Serge Prenoveau; «…le mal de vivre est intérieur»

Par Singulier Pluriel, paru le 17 avril 2010

Catégories : culturelittératureloisirs

Mots clefs : littérature, livre, Prenoveau, roman

Je suis Simon, éclopé de la vie, épargné par la mort. «Une brisure, suivie d’un semblable sentiment d’injustice, s’est produite alors que j’étais tout jeune, et bien que toute ma vie durant j’en aie soupçonné l’existence, j’entrevois maintenant l’origine de ma haine envers les humains.» J’étais petit quand le «stupide virus» de la poliomyélite vint «parasiter les cellules nerveuses de ma moelle épinière…» Aujourd’hui, à 52 ans, je suis «une carcasse à moitié vidée de ses sentiments, une sorte de zombie incapable d’aimer, et de plus en plus apte et enclin à tuer…» Non, «surtout ne pas les tuer, car les morts ne souffrent pas.»

«J’attribue naturellement ma difformité caractérielle à la succession tortueuse des événements qui ont jalonné mon développement, comme ces arbres rabougris des régions boréales que la vie a contraints à croître dans un climat inhospitalier. Seulement, je ne suis pas un arbre… Il serait peut-être temps que j’en finisse avant qu’un jour je n’explose et ne m’en prenne réellement à des innocents.» Non, surtout pas à des innocents: «…et advienne que pourra.»

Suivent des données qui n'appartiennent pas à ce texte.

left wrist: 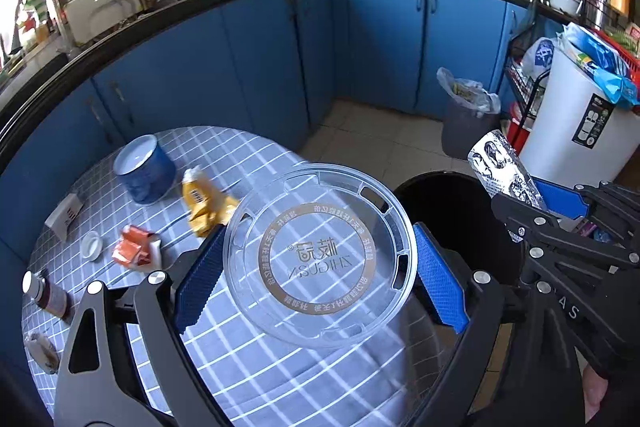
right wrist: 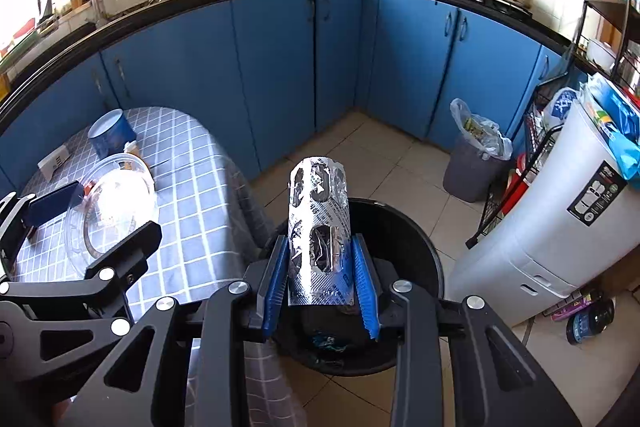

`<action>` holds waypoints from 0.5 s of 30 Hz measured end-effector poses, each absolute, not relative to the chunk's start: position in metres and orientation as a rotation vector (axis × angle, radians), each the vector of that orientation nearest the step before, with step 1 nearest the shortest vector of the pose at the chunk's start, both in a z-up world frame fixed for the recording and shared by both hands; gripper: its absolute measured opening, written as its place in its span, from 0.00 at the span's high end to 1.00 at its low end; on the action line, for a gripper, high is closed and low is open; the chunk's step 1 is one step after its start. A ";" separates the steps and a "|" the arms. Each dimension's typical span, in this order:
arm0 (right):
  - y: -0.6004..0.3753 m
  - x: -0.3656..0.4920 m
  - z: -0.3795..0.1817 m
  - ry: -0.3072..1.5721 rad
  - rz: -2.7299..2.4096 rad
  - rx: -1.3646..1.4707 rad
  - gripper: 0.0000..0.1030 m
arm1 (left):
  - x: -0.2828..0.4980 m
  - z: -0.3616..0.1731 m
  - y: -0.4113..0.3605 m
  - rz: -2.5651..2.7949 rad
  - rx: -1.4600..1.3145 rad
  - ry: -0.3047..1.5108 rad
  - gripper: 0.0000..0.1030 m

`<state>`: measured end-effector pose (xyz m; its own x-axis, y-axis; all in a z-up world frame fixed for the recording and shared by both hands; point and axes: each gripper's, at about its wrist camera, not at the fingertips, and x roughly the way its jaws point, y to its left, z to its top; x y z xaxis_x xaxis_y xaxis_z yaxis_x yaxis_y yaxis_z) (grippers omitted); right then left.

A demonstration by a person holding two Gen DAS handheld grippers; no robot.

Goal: Collect trash
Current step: 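Carry the lid and foil pack to the bin and release both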

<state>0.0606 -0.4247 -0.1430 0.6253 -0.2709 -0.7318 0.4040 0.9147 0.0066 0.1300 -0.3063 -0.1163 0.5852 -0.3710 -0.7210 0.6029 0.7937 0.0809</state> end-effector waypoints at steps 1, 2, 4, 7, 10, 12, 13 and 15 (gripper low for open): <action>-0.428 0.059 -0.144 0.809 -0.392 0.182 0.70 | 0.130 -0.117 -0.310 -0.585 0.335 0.756 0.14; -0.431 0.058 -0.145 0.810 -0.396 0.185 0.70 | 0.130 -0.117 -0.313 -0.588 0.336 0.757 0.14; -0.438 0.057 -0.147 0.813 -0.402 0.194 0.70 | 0.130 -0.117 -0.321 -0.595 0.337 0.758 0.14; -0.445 0.057 -0.150 0.817 -0.406 0.212 0.70 | 0.132 -0.118 -0.330 -0.601 0.339 0.763 0.14; -0.453 0.057 -0.153 0.819 -0.412 0.227 0.70 | 0.134 -0.122 -0.339 -0.607 0.342 0.772 0.14; -0.457 0.057 -0.155 0.822 -0.413 0.231 0.70 | 0.136 -0.124 -0.346 -0.609 0.345 0.779 0.14; -0.459 0.058 -0.156 0.823 -0.415 0.235 0.70 | 0.137 -0.125 -0.347 -0.610 0.345 0.782 0.14; -0.463 0.057 -0.158 0.824 -0.419 0.242 0.70 | 0.137 -0.126 -0.351 -0.613 0.348 0.784 0.14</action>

«Je n’ai pas changé… C’est le côté déprimant de la vie. La tête dit oui, le corps dit non… C’est malheureusement presque fini pour moi… L’inconscience d’être mort tout en étant vivant constitue pour moi une torture pire que de savoir que l’on va bientôt perdre la vie.» Je dois préciser qu’ «Autopsie d’un tireur fou» est un titre qui suggère ma folie plus qu’il ne la confirme. Change-t-on jamais?

Réponse à la lecture de: «Autopsie d’un tireur fou», Serge Prenoveau, roman, Fides 2010.